Last week, U.S. District Judge Vince Chhabria unsealed documents as part of lawsuits in California from people with cancer. The documents include evidence of a Monsanto-EPA conspiracy to downplay the risk of cancer.
Lawyers say the EPA relied on two studies in 2000 and 2013 that were secretly ghost-written by Monsanto and published under the names of academic scientists. An executive at Monsanto explained:
We would be keeping the cost down by us doing the writing and they would just edit & sign their names so to speak.”
Judge Chhabria also gave lawyers permission to seek testimony from Jess Rowland, Monsanto’s insider at the EPA.
It all started with a letter from an EPA toxicologist who was dying of cancer. She accused Mr. Rowland, the EPA official in charge of reviewing Roundup, of playing “political conniving games with the science” and intimidating staff to change reports to favor pesticide-makers like Monsanto.
Court records show that Mr. Rowland tipped off Monsanto months before the IARC report was published, giving Monsanto time to prepare a public relations assault on its conclusions.
After the IARC report was published, other government agencies grew concerned and tried to investigate Roundup. Monsanto enlisted Mr. Rowland’s help.
“If I can kill this I should get a medal,” Mr. Rowland told Monsanto executive Dan Jenkins in April 2015. The investigation never happened.
Soon afterward, Mr. Jenkins wrote to a colleague that Mr. Rowland was planning to retire and he “could be useful as we move forward with ongoing glyphosate defense.”

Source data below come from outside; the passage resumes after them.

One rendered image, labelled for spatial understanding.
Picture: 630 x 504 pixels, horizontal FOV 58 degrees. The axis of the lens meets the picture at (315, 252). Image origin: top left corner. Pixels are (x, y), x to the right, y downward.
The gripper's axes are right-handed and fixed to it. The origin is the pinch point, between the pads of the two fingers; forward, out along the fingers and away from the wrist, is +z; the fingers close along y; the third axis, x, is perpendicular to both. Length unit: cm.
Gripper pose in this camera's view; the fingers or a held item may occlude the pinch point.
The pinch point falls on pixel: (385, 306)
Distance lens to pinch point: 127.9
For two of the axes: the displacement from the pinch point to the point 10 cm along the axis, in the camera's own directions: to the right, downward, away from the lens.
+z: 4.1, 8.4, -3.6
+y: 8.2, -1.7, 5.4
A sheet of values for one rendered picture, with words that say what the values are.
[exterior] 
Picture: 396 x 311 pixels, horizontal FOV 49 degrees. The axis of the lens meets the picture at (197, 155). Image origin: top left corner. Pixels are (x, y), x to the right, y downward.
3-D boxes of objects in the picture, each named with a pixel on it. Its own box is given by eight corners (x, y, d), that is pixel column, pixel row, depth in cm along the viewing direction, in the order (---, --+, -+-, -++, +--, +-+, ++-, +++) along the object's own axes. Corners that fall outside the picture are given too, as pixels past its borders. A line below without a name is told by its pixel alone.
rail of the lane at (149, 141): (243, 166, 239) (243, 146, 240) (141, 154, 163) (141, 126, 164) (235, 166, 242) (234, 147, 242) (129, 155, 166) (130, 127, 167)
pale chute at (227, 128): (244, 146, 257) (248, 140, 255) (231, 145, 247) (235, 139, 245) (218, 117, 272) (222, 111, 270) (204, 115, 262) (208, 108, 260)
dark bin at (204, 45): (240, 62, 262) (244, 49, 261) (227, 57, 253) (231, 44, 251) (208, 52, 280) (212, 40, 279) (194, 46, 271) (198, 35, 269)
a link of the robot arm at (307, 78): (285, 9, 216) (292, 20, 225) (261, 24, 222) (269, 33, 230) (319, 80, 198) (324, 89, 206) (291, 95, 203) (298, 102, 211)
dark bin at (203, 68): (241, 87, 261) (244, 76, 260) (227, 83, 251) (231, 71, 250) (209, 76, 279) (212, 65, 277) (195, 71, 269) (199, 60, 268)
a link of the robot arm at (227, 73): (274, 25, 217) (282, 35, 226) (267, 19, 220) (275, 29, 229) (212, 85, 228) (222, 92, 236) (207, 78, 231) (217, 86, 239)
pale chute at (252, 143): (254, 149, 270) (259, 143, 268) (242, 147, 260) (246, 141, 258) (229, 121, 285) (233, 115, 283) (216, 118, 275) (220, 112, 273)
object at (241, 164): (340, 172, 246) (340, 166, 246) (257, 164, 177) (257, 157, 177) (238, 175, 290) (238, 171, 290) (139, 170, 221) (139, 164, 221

Mr. Rowland quit his job at the EPA a few days after his committee’s report on Roundup was leaked to the EPA’s website. The report concluded that Roundup was not a carcinogen. Oddly, the leaked report was marked ‘FINAL’ and dated October 1, 2015.
The timing was suspicious for other reasons. Monsanto was suing California for trying to require cancer warning labels on Roundup. Several countries in Europe were refusing to extend Roundup’s 15-year approval.
The EPA pulled the report within days, but Monsanto still used it to defend Roundup on its website and in May 2015, at a court hearing trying slow down lawsuits over lymphoma.
The number of lawsuits continues to grow. Around 55 Roundup lawsuits involving non-Hodgkin’s lymphoma are currently centralized in Multi-District Litigation (MDL No. 2741) in the U.S. District Court for the Northern District of California — In RE: Roundup Products Liability MDL.